For instance, when Gandhi fasted in the Ahmedabad mill-hands’ strike to settle the question between mill- owners and workers, there was a kind of violence towards others. The mill-owners did not want to be responsible for his death and so they gave way, without of course, being convinced of his position. It is a kind of violence on them. But as soon as they found the situation normal they reverted to their old ideas The same thing happened in South Africa. He got some concessions there by passive resistance and when he came back to India it became worse than before.
August 17, 1924                                                                                                                 Gandhi – Ahimsa
A few months earlier, Gandhi sent his son Devdas to Pondicherry to see Aurobindo.
He asked my views about non-violence. I told him, “Suppose there is an invasion of India by the Afghans, how are you going to meet it with non-violence?” That is all I remember. I do not think he put me any other question.
June 22, 1926                                                                                                                Gandhi a European!
(A disciple :) Are Indians more spiritual than other people?
No, it is not so. No nation is entirely spiritual. Indians are not more spiritual than other people. But behind the Indian race there lives the past spiritual influence.
Some prominent national workers in India seem to me to be incarnations of some European force here.
They may not be incarnations, but they may be strongly influenced by European thought. For instance Gandhi is a European-truly, a Russian Christian in an Indian body. And there are some Indians in European bodies! Gandhi a European!
Yes. When the Europeans say that he is more Christian than many Christians (some even say that he is “Christ of the modern times”) they are perfectly right. All his preaching is derived from Christianity, and thought the garb is Indian the essential spirit is Christian.
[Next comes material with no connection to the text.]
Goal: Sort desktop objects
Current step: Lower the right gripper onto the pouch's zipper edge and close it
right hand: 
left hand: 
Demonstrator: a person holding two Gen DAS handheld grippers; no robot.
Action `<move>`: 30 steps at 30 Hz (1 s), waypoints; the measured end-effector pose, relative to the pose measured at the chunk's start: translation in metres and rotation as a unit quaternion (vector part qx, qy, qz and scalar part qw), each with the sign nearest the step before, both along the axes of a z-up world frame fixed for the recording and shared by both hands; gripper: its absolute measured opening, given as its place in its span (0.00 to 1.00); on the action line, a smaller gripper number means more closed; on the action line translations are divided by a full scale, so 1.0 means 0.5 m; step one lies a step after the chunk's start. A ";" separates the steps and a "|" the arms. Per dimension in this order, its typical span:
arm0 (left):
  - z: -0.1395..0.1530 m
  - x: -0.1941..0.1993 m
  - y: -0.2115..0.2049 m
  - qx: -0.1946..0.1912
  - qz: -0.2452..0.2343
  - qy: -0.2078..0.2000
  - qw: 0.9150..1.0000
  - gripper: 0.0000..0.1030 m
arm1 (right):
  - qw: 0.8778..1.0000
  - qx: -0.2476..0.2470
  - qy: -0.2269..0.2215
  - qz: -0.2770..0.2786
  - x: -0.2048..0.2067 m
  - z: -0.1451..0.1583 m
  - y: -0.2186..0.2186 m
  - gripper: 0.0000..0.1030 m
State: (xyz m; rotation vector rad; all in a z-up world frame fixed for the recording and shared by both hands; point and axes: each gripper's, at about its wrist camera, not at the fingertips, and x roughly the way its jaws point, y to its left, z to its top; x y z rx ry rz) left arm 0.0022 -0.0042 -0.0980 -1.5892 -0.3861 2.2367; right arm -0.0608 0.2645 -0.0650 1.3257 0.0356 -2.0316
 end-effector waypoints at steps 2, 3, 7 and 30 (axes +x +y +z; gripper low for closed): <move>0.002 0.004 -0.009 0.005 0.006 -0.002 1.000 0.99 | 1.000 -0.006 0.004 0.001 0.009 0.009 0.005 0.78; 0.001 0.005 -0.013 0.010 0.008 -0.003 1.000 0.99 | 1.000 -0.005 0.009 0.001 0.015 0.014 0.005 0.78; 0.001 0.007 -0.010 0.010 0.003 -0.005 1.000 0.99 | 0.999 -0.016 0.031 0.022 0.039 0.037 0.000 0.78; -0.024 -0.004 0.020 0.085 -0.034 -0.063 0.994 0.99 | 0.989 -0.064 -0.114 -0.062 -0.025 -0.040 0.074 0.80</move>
He may not be Christ, but at any rate he comes in continuation of the same impulsion. He is largely influenced by Tolstoy, the Bible, and has a strong Jain tinge in his teachings; at any rate more than by the Indian scriptures-the Upanishads or the Gita, which he interprets in the light of his own ideas.
Many educated Indians consider him a spiritual man. Yes, because the Europeans call spiritual. But what he preaches is not Indian spirituality but something derived from Russian Christianity, non-violence, suffering, etc….
The Russians are a queer mixture of strength and weakness. They have got a passion in their intellect, say a passionate intellect. They have a distracted and restless emotional being, but there is something behind it, which is very fine and psychic, though their soul is not very healthy. And therefore I am not right in saying that Gandhi is a Russian Christian, because he is so very dry. He has got the intellectual passion and a great moral will-force, but he is more dry than the Russians. The gospel of suffering that he is preaching has its root in Russia as nowhere else in Europe-other Christian nations don’t believe in it. At the most they have it in the mind, but the Russians have got it in their very blood. They commit a mistake in preaching the gospel of suffering, but we also commit in India a mistake in preaching the idea of vairagya [disgust with the world].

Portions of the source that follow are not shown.